![image.png](attachment:image.png)

In this Project we are going to build an NLP modle that will be able to summarize a document using the Spacy Library

Text summarization can broadly be divided into two categories — Extractive Summarization and Abstractive Summarization.

Extractive Summarization: These methods rely on extracting several parts, such as phrases and sentences, from a piece of text and stack them together to create a summary. Therefore, identifying the right sentences for summarization is of utmost importance in an extractive method.

Abstractive Summarization: These methods use advanced NLP techniques to generate an entirely new summary. Some parts of this summary may not even appear in the original text.
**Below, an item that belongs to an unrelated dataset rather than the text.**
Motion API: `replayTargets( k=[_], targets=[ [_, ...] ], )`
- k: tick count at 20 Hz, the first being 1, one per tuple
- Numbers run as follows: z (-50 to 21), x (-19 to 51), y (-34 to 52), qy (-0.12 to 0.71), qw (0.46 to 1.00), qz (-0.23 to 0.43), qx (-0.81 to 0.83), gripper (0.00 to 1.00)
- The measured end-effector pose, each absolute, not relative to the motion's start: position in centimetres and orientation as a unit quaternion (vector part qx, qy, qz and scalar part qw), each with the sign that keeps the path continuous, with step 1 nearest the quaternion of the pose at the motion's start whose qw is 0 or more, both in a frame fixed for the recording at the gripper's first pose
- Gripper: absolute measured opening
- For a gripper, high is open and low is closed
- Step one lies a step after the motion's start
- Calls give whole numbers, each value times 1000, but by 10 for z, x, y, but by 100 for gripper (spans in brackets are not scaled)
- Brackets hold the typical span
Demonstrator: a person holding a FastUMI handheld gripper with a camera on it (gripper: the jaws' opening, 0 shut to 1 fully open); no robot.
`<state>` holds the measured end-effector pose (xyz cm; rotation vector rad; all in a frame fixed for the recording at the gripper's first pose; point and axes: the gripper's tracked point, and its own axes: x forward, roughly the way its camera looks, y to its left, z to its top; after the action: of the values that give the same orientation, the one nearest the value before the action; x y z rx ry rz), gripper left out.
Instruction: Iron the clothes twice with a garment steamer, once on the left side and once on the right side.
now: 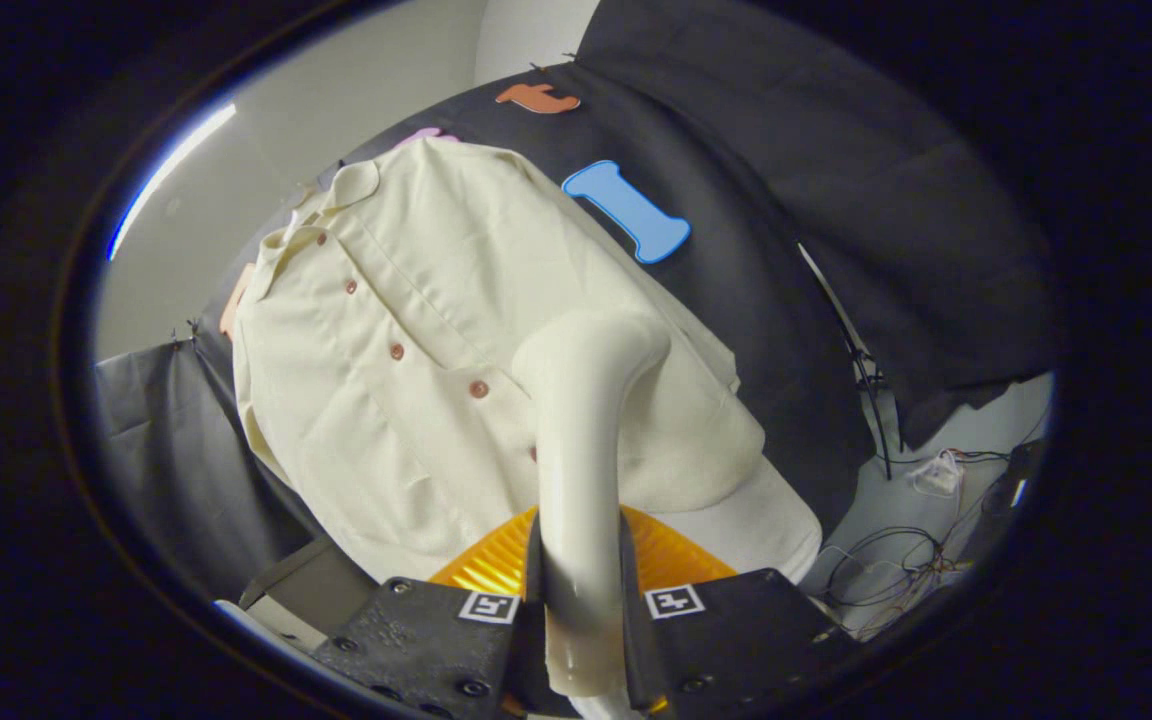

In this notebook we will perform extractive summarization technique.

STEP 1: Installations

In [1]:
#Installing Spacy Library in the notebooks
import sys
!{sys.executable} -m pip install spacy
!{sys.executable} -m spacy download en

In [2]:
#importing spacy and other relevant modules
import spacy
from spacy.lang.en.stop_words import STOP_WORDS
from string import punctuation
from collections import Counter
from heapq import nlargest

In [3]:
#Load English into Spacy
nlp = spacy.load("en_core_web_sm")

The document that we are going to summarize is "Introduction to Machine Learning" stored in the document variable

In [None]:
document = '''Machine learning (ML) is the scientific study of algorithms and statistical models that computer systems use to 
progressively improve their performance on a specific task. Machine learning algorithms build a mathematical model of sample
data, known as “training data”, in order to make predictions or decisions without being explicitly programmed to perform the
task. Machine learning algorithms are used in the applications of email filtering, detection of network intruders, and computer
vision, where it is infeasible to develop an algorithm of specific instructions for performing the task. Machine learning is 
closely related to computational statistics, which focuses on making predictions using computers. The study of mathematical 
optimization delivers methods, theory and application domains to the field of machine learning. Data mining is a field of study
within machine learning and focuses on exploratory data analysis through unsupervised learning. In its application across 
business problems, machine learning is also referred to as predictive analytics.'''



Passing the document string into the nlp function

In [5]:
document = nlp(document)

Finding the number of sentences in the doucument string

In [6]:
len(list(document.sents))

STEP 2: Filtering Tokens


In [7]:
keyword= []
stopwords = list(STOP_WORDS)
pos_tag = ['PROPN', 'ADJ', 'NOUN', 'VERB']
for token in document:
    if( token.text in stopwords or token.text in punctuation):
        continue
    if(token.pos_ in pos_tag):
        keyword.append(token.text) 

Calculate the frequency of each token using the “Counter” function, store it in freq_word and to view top 5 frequent words, most_common method can be used.

In [8]:
freq_word = Counter(keyword)
freq_word.most_common(10)

STEP 3: Normalization

The word frequency can be normalised for better processing and it can be done by dividing the token’s frequencies by the maximum frequency.

In [9]:
max_freq = Counter(keyword).most_common(1)[0][1]
for word in freq_word.keys():
    freq_word[word]=(freq_word[word]/max_freq)
freq_word.most_common(10)

STEP 4: Weighing Sentence

This is the major part where each sentence is weighed based on the frequency of the token present in each sentence. The result is stored as a key-value pair in sent_strength where keys are the sentences in the string doc and the values are the weight of each sentence.

In [10]:
sent_strength= {}
for sent in document.sents:
    for word in sent:
        if word.text in freq_word.keys():
            if sent in sent_strength.keys() :
                sent_strength[sent]+=freq_word[word.text]
            else:
                sent_strength[sent]=freq_word[word.text]
print(sent_strength)

STEP 5: Summarizing the String

Finally, nlargest function is used to summarize the string, it takes 3 arguments,
→ Number of data to extract
→ An Iterable (List/Tuple/Dictionary)
→ Condition to be satisfied, respectively

In [11]:
summarized_sentences = nlargest(3, sent_strength, key=sent_strength.get)
print (summarized_sentences)

CONCLUSION:
the nlargest function returns a list containing the top 3 sentences which are stored as summarized_sentences.

Each sentence in this list is of spacy.span type

In [12]:
print(type(summarized_sentences[2]))

These span types can be converted into a string with the following lines of code

In [13]:
final_sentences= [w.text for w in summarized_sentences]
summary= ''.join(final_sentences)
print(summary)